Required work | Count the lines below that contain the word "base", and reply with only that number.
<<<<
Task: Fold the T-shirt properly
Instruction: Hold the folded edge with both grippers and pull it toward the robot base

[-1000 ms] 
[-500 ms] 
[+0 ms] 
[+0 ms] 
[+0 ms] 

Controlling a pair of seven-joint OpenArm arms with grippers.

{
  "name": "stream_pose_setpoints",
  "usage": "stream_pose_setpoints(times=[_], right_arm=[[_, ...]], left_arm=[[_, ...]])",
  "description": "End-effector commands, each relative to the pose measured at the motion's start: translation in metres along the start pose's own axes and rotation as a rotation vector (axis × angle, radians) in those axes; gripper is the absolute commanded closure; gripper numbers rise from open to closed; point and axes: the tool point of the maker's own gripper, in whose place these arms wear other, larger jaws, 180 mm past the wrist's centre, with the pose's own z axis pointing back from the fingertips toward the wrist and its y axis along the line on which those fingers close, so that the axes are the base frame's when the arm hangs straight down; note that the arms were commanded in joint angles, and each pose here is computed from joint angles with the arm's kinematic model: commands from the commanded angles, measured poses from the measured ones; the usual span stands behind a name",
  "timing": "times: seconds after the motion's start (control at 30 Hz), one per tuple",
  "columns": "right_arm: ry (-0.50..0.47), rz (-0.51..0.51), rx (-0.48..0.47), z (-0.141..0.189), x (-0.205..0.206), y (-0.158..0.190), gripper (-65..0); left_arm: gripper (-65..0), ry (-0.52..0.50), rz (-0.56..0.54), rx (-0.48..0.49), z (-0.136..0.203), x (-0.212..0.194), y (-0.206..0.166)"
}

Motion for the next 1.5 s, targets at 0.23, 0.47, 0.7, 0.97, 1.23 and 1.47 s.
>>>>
Reply to the task | 2